## [Your goal]
Examine each line of the data. Copy the line if it includes the word "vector".
*** Opening of Data shown ***
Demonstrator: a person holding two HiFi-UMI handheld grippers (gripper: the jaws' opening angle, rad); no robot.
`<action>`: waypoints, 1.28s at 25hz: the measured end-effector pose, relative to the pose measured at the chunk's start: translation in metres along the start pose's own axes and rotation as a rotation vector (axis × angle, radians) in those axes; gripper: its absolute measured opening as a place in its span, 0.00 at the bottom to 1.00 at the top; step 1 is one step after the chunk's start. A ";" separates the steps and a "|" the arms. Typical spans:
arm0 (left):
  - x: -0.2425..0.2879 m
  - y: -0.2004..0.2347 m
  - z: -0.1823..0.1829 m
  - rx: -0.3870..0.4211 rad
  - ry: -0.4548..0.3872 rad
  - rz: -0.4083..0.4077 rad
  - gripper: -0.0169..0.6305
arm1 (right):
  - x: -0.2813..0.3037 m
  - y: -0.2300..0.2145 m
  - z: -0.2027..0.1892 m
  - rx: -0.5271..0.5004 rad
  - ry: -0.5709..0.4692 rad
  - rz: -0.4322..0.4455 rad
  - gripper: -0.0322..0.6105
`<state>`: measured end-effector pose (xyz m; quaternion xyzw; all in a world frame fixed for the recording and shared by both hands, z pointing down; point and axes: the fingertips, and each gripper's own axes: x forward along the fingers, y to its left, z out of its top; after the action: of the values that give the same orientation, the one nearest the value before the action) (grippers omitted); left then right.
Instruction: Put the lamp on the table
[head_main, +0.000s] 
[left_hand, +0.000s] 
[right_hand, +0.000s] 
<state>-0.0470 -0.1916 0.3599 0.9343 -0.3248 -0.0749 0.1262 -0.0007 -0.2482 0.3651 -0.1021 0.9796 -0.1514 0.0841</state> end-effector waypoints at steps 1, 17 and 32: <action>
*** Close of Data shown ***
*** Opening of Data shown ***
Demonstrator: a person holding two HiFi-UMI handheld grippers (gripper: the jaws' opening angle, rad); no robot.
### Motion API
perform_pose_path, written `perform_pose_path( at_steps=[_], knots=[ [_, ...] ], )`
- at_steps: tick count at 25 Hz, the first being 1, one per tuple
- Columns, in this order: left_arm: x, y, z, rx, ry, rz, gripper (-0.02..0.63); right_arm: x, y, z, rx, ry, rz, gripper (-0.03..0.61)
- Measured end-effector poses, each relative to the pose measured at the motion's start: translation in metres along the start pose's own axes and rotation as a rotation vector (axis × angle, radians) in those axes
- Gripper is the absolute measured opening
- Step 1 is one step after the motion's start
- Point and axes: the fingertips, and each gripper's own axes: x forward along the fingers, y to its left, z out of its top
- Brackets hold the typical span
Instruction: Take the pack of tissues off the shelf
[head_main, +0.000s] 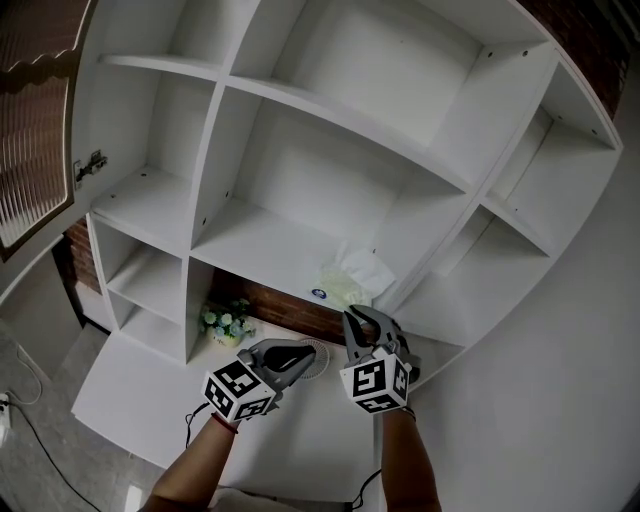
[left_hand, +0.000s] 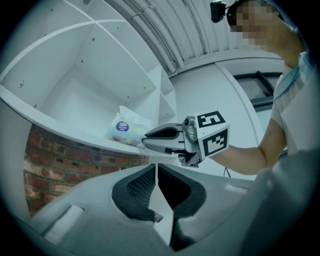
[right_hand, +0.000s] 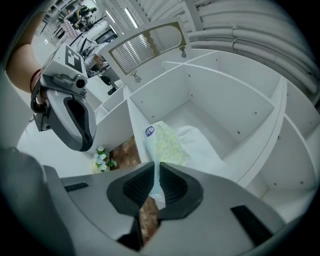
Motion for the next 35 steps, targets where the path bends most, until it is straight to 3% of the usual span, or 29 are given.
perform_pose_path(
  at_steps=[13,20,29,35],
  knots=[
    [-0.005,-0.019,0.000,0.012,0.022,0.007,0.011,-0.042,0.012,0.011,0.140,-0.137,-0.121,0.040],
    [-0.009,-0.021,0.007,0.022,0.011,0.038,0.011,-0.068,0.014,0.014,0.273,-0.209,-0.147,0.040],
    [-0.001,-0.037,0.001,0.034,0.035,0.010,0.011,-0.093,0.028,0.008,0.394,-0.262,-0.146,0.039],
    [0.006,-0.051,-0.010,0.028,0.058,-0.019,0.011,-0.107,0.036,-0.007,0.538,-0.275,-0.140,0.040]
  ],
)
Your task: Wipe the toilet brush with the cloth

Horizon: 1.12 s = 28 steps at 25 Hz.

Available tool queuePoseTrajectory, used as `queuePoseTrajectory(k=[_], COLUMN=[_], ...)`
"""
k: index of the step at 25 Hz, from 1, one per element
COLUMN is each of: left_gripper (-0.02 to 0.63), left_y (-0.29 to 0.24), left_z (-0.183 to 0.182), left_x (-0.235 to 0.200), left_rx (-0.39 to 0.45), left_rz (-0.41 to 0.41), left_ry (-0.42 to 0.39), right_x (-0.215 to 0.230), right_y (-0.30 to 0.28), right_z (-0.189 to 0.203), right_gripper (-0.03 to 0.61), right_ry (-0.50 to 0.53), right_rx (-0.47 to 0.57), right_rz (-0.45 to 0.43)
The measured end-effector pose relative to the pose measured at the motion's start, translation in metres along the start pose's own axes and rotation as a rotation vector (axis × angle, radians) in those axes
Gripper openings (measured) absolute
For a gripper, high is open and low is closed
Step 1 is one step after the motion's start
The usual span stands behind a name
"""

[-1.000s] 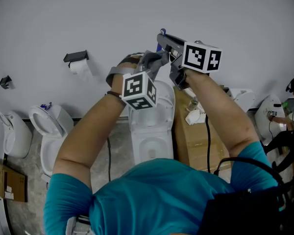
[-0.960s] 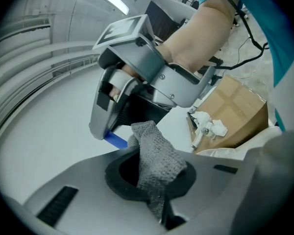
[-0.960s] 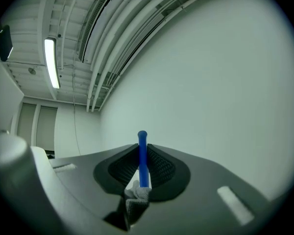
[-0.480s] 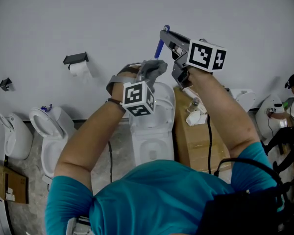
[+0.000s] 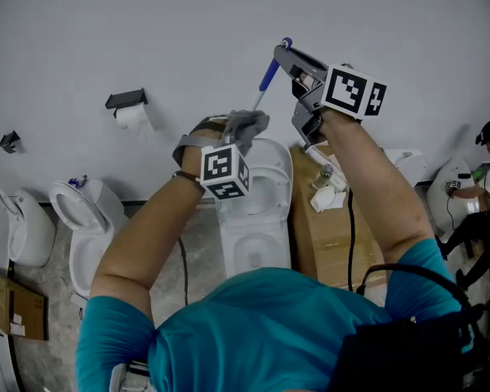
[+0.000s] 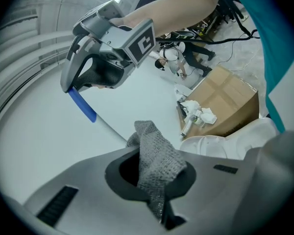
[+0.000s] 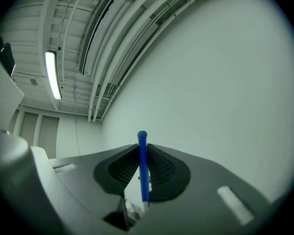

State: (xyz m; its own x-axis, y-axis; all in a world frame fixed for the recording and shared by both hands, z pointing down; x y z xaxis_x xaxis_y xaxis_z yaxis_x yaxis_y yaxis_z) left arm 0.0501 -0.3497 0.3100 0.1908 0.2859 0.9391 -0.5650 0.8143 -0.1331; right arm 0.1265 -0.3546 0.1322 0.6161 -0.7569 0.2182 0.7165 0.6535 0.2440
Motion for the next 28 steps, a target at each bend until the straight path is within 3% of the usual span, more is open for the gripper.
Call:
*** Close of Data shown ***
## [Solution for this exercise]
`<action>`: waypoints, 1.28s at 25hz: the measured end-effector pose, relative to the pose measured at the chunk's start: translation in metres along the start pose's own axes and rotation as a rotation vector (axis × angle, radians) in those axes; gripper: its absolute measured opening as a place in its span, 0.00 at the bottom to 1.00 at the top; step 1 is one step after the chunk's start. A ";" separates the steps and a "|" the arms. Typical spans:
- Measured end-effector poses, each relative to the pose measured at the motion's start: translation in metres along the start pose's own axes and rotation as a rotation vector (axis × angle, radians) in those axes
The measured end-effector pose relative to the pose measured at the motion's start, translation in metres along the start pose's own axes and rotation as a rotation vector (axis × angle, radians) in those axes

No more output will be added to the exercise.